Camerarius's translation of the "Tetrabiblon", here printed for the first time, is probably the most important and influential of the many Latin versions of the text. It is considered the best, most widely used, and most important for the spreading of Ptolemaean astrology in the Renaissance, where this came to play a great role at the universities and beyond. "Melanchton never doubted the scientific accuracy of astrology. For instance, in 1535 Joachim Camerarius' edition of Ptolemy's "Tetrabiblos" was warmly received by Melanchton; in the same year he began lecturing on Ptolemy's work at Wittenberg and stressed the scientific character of the work in his opening address. And in the following year he commented on the second book, beginning with an exhortation to appreciate the philosophical arguments of the first book..." (Stefano Caroti in: Paolo Zambelli edt., "Astrologi hallucinati" Stars and the End of the World in Luther's Time, 1986, p. 113).

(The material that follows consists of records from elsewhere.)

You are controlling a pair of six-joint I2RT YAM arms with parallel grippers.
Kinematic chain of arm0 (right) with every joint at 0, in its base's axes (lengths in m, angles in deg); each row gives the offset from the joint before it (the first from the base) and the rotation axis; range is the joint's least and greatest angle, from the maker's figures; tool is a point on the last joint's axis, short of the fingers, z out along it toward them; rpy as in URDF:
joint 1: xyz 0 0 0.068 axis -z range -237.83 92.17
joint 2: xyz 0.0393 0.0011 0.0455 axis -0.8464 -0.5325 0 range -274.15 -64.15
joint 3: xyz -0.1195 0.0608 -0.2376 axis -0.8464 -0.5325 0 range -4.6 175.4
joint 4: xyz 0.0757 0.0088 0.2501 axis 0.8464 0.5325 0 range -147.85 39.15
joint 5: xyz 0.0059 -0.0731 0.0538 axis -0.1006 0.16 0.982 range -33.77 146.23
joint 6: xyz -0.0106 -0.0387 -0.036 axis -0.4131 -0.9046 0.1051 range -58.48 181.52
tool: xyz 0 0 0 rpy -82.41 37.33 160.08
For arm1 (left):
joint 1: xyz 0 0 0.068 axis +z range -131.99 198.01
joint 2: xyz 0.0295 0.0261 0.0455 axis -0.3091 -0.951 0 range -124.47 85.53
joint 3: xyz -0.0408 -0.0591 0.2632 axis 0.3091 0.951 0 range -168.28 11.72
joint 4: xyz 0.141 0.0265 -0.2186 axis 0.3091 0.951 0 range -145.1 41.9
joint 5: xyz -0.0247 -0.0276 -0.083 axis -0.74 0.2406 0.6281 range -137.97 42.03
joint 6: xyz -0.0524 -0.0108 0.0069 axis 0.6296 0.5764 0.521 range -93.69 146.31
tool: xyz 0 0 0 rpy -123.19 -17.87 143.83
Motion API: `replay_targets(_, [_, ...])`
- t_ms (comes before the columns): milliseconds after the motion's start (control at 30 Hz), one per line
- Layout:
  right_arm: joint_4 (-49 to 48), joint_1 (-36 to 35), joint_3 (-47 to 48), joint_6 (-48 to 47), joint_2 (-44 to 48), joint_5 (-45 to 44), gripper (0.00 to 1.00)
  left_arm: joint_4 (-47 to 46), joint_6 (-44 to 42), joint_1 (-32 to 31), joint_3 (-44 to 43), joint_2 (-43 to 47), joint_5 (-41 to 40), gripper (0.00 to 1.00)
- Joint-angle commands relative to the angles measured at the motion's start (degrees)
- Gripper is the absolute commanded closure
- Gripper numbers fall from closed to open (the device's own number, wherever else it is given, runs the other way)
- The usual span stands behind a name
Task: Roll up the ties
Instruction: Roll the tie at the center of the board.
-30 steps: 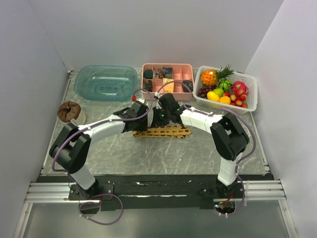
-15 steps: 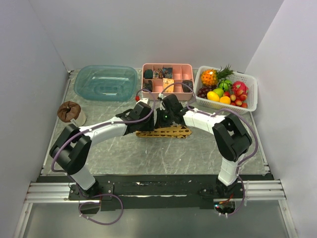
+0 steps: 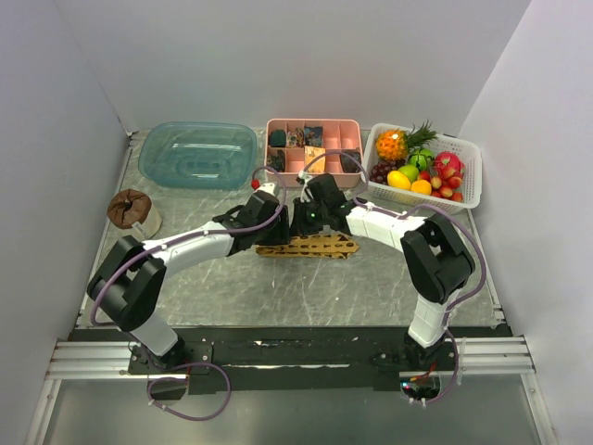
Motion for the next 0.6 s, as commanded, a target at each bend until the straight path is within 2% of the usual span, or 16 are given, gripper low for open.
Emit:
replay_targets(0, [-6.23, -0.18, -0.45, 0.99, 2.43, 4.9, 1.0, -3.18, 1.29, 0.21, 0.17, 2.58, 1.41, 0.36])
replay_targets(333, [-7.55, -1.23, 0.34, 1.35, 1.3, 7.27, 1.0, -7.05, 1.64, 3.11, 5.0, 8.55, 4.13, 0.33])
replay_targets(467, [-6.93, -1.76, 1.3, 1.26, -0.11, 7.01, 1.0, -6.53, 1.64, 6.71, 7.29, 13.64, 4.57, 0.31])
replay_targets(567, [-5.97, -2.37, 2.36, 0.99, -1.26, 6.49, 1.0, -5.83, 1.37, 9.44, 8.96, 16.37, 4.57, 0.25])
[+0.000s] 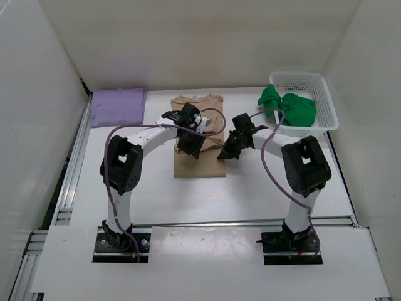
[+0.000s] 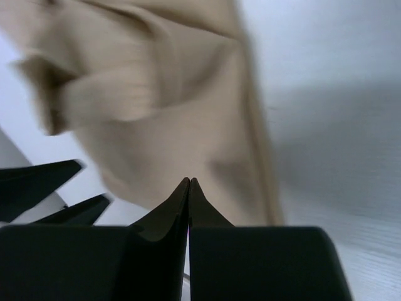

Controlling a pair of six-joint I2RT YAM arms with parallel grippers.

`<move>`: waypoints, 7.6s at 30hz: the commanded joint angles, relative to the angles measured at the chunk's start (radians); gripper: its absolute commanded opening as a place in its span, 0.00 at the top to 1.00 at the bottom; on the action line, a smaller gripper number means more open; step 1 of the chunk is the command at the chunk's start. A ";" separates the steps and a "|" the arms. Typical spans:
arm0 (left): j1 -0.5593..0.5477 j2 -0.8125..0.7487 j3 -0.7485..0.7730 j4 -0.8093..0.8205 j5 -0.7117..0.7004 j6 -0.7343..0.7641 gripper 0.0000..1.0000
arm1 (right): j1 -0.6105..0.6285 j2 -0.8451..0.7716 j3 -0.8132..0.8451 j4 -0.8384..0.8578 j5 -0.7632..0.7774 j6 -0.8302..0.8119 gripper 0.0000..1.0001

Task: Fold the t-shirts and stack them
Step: Fold the folded rectangular tshirt in 1/3 of the way, then grab one side of the 2/3 rectangular tshirt with both arms, then fold the long partially folded tshirt into a neat square, then put the neatly folded tshirt into the corner of the board with the left arm

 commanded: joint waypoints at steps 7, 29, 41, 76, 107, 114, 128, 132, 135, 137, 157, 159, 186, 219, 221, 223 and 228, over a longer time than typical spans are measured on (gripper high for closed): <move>-0.057 0.167 0.263 -0.008 0.264 0.007 0.45 | -0.020 -0.001 -0.177 0.201 -0.147 0.178 1.00; -0.056 0.349 0.563 0.018 -0.590 0.007 0.58 | -0.038 0.018 -0.311 0.188 -0.175 0.092 1.00; 0.138 -0.107 0.096 -0.090 -0.051 0.007 0.34 | -0.029 -0.135 -0.041 -0.143 -0.012 -0.244 0.39; 0.187 -0.044 -0.301 0.012 0.316 0.007 0.90 | 0.031 -0.062 -0.245 0.015 -0.125 -0.104 1.00; -0.007 -0.744 -0.222 -0.628 -0.081 0.007 0.90 | 0.545 -0.730 -0.117 -0.541 0.254 0.072 1.00; 0.102 -0.544 -0.096 -0.556 -0.035 0.007 0.90 | 0.343 -0.516 0.008 -0.553 0.122 -0.089 1.00; 0.239 -0.103 0.254 -0.501 0.090 0.007 0.90 | 0.114 -0.256 0.140 -0.544 -0.003 -0.144 1.00; 0.279 -0.031 0.303 -0.449 0.101 0.007 0.90 | 0.080 -0.200 0.140 -0.495 -0.003 -0.124 1.00; 0.308 0.035 0.351 -0.439 0.127 0.007 0.90 | 0.033 -0.128 0.168 -0.447 -0.016 -0.103 1.00; 0.318 0.065 0.363 -0.410 0.127 0.007 0.85 | 0.014 -0.065 0.191 -0.415 -0.027 -0.094 1.00; 0.372 0.022 0.303 -0.137 0.210 0.007 0.61 | -0.006 0.085 0.412 -0.363 0.169 -0.161 0.80; 0.336 0.040 0.285 -0.174 0.241 0.007 0.61 | 0.016 0.065 0.342 -0.352 0.169 -0.123 0.94; 0.337 -0.030 0.242 -0.083 0.026 0.007 0.00 | -0.024 0.125 0.495 -0.438 0.125 -0.248 0.47; 0.417 0.252 0.154 -0.166 0.432 0.007 0.90 | -0.084 0.156 0.167 -0.219 -0.199 -0.183 0.64; 0.417 0.252 0.289 -0.191 0.306 0.007 0.90 | -0.102 0.136 0.200 -0.266 -0.150 -0.221 0.61; 0.417 0.295 0.474 -0.226 0.134 0.007 0.90 | -0.133 0.122 0.223 -0.300 -0.124 -0.244 0.60; 0.328 0.411 0.776 -0.190 -0.385 0.007 0.90 | -0.178 0.070 0.279 -0.366 -0.090 -0.291 0.60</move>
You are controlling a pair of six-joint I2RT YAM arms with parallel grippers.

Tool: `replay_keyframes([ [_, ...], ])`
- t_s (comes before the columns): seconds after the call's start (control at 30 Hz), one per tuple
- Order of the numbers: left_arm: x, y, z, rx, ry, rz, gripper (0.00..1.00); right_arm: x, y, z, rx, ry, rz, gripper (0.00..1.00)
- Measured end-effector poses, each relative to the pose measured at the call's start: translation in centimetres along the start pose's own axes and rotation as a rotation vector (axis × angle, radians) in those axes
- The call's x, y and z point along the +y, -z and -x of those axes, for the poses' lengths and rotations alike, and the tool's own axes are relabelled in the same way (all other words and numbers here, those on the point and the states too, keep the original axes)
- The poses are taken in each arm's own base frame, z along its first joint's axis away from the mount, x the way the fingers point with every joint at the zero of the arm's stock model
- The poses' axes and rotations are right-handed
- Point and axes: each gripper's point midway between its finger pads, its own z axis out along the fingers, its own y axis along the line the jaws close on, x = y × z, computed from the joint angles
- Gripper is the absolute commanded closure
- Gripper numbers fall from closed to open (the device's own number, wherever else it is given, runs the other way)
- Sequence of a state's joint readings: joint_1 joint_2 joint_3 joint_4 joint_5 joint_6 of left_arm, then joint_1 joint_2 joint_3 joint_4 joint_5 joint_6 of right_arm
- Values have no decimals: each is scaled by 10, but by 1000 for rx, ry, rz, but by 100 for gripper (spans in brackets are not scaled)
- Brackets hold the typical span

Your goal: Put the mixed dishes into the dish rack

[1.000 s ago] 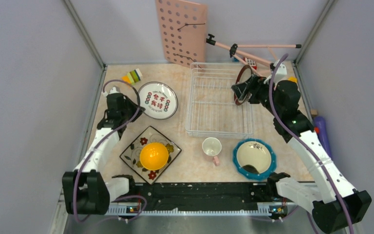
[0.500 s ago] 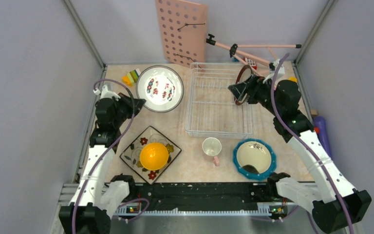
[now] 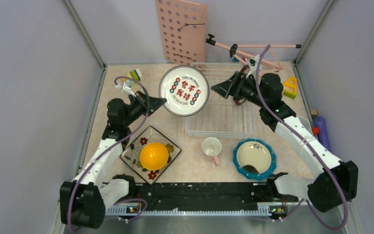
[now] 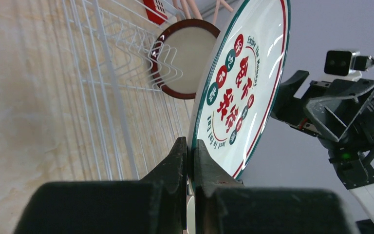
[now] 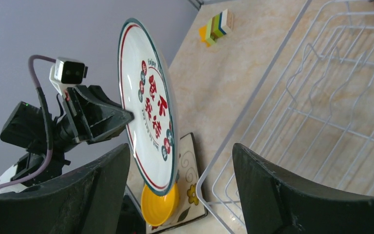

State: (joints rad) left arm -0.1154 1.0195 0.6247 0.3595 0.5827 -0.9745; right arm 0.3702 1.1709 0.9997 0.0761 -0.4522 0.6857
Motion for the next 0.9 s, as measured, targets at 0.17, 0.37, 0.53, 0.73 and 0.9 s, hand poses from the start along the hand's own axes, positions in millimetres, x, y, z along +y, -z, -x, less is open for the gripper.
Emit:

It is widely accepted that it is the present first Greek/Latin-edition, i.e. the editio princeps of the Greek text together with Camerarius' Latin version of it, that has played the most dominant role in the spreading and interpreting of Ptolemy's astrology in the Renaissance. Astrology, as derived from Classical Antiquity, with Ptolemy as the greatest exponent of them all, came to play a seminal role in Renaissance understanding of both exact sciences and philosophy, and thus this period witnessed a huge number of discussions and interpretations of astrology in general, but of the astrology of Ptolemy's "Tetrabiblion" in particular. Many of the main proponents of Ptolemy's astrology in the Renaissance are known specifically to have owned or read the present Greek/Latin edition and refer to Camerarius' Latin version and to the original Greek text which had now become available for the first time.